More on GoogCar
Reading
this essay in Spiked on driverless cars. Fairly old article that has accumulated a bunch of comments. Author raises serious questions, mainly
Who is programming the driverless cars? Which type of morality and ethics will be embodied in the decisions?
We know the answer, of course. Google and Apple. This means that Goog/Aapl ethics will be embodied. Goog/Aapl ethics are ETHICS. The word has only one meaning now.
ETHICS = Kill the poor, enrich the rich.
Pedestrians are poor and often defective. Untermenschen. Kill them.
Most of the comments are from Tech Tyrants who have also been programmed by G/A. Some are from outsiders who understand the problem with G/A ethics.
The first one is typical of Tech Tyrants running G/A code.
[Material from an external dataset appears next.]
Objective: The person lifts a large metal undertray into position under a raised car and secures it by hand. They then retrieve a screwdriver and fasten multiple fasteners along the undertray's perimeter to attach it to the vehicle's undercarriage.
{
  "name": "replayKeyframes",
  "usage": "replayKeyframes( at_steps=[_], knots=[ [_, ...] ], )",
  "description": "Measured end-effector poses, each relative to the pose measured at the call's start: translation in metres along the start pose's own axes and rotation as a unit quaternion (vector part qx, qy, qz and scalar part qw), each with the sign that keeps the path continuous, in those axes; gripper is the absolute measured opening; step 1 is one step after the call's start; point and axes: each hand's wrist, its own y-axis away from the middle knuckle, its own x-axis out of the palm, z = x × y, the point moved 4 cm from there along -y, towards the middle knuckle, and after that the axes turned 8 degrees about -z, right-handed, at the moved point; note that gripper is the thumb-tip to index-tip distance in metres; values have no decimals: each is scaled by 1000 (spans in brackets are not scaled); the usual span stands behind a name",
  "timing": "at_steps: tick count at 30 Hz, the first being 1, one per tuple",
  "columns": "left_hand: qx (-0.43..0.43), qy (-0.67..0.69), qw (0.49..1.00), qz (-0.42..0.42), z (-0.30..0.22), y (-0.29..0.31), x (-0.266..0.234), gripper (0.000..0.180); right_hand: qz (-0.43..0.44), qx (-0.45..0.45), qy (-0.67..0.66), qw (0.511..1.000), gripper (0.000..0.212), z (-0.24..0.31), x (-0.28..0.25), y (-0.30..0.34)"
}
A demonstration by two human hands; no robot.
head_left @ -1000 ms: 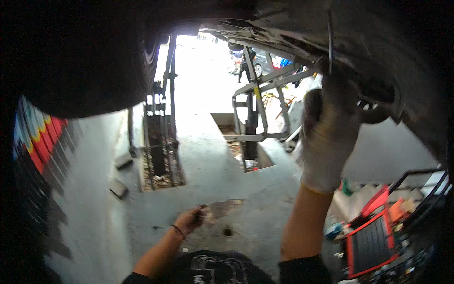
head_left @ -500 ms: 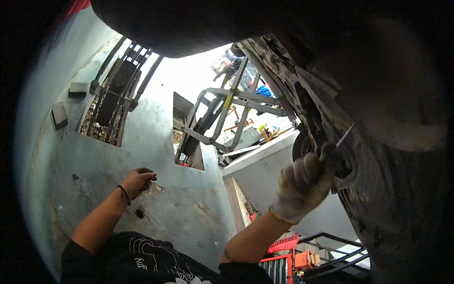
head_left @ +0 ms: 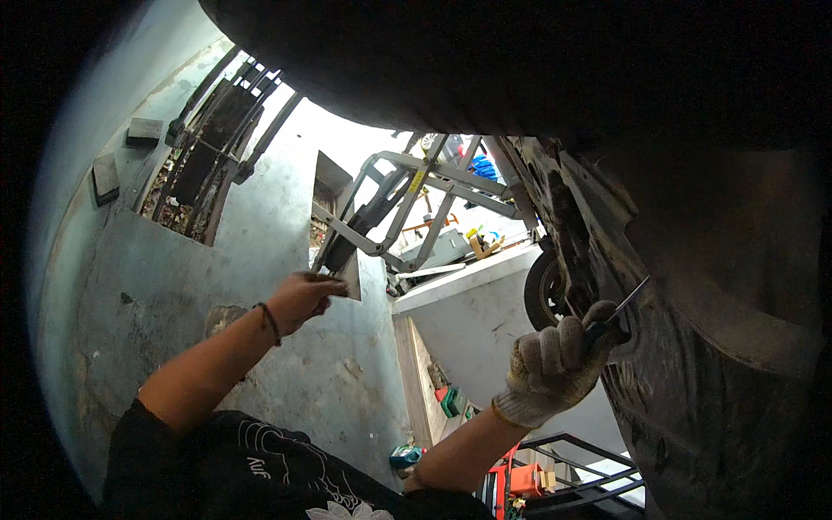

The central argument is nonsense. I want driver-less cars because I do not like driving, and I want to be able to use a car when I am not fit to drive (a freedom those who have chauffeurs already enjoy). You may as well argue that public transport deprives us of moral choices, or that using email deprives secretaries and postmen of the moral choice of deciding to whether or not to send/deliver a letter.
"When I am not fit to drive" raises a completely different point that hasn't been discussed much. The usual proposal assumes that GoogCar will be similar to taxis. The cars will be owned by Google, and will somehow pick you up when you need a ride.
Aha! But what happens when you're
not fit to drive? When you're
drunk or
drugged or
senile or permanently disabled? How does the car recognize whether you're even fit to sit, or fit to get in and out of the car competently? Aside from actual disability, drunks are often unable to get out of a taxi and cross the parking lot to the bar door without assistance. What if you're incontinent? Pissing and shitting and puking? Will the next passenger enjoy the car? Who pays to clean up? What happens if you're malicious enough to take control of the car? There will undoubtedly be a way to do it, and there will be assholes who enjoy trying. What if you want to use the car for a robbery or kidnapping or drive-by shooting?
Cabbies and bus drivers face all of these problems daily, and they try to solve them humanely up to a point. Beyond that point, which is purely subjective, the common good requires leaving the passenger out in the cold. Don't pick him up.
There's NO WAY a car can make that judgment on its own. It WILL require human intervention, perhaps via some kind of GoogSecure with vast banks of humans observing TV monitors. And now you're back to human cabbies after all.